Please work out how many lines in the records below include the word "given", and reply with that number only.

━━ Excerpted records

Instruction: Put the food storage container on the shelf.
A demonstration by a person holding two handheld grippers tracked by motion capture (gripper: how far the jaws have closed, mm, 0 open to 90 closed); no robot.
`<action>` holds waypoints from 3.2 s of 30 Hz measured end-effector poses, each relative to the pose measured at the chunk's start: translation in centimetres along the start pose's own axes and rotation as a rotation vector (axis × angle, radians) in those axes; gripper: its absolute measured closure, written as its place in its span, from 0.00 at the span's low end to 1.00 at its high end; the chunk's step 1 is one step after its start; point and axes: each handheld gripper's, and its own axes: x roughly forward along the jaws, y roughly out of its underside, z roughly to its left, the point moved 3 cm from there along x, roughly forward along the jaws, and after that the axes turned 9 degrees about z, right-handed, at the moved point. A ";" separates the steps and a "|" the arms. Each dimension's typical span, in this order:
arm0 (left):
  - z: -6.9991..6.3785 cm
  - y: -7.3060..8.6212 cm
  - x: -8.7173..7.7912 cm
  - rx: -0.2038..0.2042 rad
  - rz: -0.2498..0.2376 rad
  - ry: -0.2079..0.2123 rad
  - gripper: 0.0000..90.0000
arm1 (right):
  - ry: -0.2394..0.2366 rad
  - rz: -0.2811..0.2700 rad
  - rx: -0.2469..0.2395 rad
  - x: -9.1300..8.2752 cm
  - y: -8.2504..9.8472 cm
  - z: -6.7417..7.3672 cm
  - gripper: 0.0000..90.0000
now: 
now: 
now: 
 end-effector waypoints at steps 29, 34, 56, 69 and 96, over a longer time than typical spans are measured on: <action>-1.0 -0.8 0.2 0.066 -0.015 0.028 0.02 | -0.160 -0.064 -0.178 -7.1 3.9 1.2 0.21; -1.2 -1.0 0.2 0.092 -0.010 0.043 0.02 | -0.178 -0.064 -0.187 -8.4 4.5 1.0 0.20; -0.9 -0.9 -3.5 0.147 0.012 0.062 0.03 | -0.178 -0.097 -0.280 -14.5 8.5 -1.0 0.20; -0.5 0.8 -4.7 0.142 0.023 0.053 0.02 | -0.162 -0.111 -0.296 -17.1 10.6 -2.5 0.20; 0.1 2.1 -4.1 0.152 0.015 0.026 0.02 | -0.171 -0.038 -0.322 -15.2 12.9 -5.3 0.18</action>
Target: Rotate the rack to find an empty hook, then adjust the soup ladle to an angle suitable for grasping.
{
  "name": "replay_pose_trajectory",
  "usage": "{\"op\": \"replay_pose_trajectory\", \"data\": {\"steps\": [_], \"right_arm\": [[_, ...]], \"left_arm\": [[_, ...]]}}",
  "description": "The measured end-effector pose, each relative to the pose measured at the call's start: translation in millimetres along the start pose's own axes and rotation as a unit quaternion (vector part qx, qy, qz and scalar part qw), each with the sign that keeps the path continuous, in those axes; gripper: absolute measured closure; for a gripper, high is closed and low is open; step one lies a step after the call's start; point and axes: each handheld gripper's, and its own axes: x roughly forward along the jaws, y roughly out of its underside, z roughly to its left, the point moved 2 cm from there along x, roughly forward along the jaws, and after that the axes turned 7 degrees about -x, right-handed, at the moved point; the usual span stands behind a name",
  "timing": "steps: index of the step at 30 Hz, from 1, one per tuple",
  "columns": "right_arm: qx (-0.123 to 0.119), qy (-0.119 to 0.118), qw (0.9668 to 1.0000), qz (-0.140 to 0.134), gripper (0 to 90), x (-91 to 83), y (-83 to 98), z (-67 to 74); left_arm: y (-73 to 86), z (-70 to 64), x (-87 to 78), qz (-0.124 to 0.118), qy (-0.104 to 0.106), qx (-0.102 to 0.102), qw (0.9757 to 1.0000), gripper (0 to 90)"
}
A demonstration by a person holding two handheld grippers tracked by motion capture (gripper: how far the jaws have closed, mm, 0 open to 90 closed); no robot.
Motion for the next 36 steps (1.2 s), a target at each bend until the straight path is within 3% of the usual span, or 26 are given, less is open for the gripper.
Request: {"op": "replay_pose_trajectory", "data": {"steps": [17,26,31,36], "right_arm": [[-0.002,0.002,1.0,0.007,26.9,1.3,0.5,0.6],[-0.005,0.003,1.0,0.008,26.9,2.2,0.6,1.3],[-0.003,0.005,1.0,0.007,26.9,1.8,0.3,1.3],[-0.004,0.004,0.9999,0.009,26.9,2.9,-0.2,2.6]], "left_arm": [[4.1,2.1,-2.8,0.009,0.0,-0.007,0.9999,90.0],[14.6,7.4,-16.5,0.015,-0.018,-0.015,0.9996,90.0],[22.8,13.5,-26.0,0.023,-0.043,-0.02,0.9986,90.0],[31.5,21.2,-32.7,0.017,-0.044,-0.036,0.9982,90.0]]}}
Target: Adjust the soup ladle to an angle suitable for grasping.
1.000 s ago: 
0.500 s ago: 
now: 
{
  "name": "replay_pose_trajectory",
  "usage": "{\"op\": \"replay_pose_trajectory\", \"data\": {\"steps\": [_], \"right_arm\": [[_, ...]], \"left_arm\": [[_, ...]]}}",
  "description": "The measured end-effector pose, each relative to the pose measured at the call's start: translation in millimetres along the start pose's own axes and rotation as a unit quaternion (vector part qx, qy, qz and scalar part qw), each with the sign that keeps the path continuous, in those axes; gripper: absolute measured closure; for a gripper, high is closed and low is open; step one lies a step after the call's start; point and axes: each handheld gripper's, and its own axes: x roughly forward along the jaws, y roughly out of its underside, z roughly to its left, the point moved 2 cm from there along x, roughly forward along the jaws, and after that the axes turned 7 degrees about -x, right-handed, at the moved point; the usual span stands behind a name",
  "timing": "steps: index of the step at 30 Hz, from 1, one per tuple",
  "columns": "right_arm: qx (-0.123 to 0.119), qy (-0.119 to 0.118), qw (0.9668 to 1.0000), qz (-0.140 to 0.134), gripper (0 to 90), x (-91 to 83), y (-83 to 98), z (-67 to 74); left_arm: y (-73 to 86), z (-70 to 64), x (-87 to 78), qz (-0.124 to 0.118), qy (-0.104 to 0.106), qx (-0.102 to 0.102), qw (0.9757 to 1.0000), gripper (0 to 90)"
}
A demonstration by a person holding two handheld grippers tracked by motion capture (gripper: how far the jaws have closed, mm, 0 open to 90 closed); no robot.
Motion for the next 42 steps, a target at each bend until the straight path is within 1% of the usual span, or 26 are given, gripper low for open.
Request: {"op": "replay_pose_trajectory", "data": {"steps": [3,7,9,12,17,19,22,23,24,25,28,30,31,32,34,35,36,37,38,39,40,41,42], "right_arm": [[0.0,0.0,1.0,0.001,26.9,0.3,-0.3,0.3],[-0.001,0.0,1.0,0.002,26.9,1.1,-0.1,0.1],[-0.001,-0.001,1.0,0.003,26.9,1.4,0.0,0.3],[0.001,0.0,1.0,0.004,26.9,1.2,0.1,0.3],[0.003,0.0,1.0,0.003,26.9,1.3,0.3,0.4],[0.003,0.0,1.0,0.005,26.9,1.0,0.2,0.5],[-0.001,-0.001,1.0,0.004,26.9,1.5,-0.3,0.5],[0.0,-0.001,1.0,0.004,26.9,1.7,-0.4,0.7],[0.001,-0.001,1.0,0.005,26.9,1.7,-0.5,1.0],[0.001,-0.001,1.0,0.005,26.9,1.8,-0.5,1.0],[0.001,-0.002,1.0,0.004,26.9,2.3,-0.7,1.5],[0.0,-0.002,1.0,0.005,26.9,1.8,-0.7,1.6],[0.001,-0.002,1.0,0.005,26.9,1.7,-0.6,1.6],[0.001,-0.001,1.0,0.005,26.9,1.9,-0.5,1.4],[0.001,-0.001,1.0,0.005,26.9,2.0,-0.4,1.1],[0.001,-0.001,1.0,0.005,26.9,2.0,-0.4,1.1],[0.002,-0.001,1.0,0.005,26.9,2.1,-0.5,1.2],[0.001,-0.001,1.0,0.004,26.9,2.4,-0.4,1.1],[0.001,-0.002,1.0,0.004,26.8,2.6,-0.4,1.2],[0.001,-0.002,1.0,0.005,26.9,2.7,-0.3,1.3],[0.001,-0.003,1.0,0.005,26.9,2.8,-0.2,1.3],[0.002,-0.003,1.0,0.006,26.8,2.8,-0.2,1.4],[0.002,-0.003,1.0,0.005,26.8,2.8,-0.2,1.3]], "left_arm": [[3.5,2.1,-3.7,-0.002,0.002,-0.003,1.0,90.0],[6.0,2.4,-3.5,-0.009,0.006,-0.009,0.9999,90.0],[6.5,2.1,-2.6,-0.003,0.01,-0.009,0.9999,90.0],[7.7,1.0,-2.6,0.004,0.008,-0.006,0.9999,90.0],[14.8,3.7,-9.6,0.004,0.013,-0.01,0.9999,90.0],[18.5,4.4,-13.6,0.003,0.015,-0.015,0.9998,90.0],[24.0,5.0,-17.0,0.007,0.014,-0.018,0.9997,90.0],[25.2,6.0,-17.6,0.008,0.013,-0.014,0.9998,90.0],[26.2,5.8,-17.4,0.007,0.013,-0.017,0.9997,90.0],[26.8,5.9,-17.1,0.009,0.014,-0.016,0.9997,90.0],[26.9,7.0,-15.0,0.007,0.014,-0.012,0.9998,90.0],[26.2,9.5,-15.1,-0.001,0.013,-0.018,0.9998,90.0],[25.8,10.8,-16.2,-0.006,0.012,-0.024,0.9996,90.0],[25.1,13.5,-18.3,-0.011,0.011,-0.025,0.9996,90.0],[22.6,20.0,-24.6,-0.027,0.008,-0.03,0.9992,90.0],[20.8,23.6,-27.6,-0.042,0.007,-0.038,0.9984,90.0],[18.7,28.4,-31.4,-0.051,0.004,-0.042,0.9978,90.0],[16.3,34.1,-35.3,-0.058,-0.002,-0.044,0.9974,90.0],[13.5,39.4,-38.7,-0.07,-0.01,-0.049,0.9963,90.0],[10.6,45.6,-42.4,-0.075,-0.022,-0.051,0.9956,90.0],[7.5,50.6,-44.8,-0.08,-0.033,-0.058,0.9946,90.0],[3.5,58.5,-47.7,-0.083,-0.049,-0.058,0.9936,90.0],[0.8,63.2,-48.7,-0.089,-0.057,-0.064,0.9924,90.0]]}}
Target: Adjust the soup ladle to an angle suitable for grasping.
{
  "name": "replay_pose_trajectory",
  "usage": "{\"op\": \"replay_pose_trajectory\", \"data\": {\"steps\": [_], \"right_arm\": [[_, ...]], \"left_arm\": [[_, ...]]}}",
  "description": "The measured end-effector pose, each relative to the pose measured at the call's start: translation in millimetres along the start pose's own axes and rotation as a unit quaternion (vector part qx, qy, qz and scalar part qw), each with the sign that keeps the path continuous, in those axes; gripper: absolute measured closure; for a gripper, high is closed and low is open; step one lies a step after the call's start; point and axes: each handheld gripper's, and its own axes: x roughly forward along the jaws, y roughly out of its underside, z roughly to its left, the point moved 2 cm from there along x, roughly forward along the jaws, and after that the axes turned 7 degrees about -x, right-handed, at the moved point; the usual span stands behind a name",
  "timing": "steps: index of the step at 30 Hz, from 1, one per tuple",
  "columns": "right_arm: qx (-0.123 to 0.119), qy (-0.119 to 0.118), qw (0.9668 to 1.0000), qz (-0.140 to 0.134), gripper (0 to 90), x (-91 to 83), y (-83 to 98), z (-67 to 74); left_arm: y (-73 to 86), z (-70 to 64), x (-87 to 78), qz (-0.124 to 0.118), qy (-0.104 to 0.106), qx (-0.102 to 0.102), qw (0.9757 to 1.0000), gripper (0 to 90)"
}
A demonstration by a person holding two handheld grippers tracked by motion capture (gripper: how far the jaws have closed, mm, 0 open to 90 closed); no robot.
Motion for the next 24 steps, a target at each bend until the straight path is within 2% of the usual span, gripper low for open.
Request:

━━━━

• Solution below: 2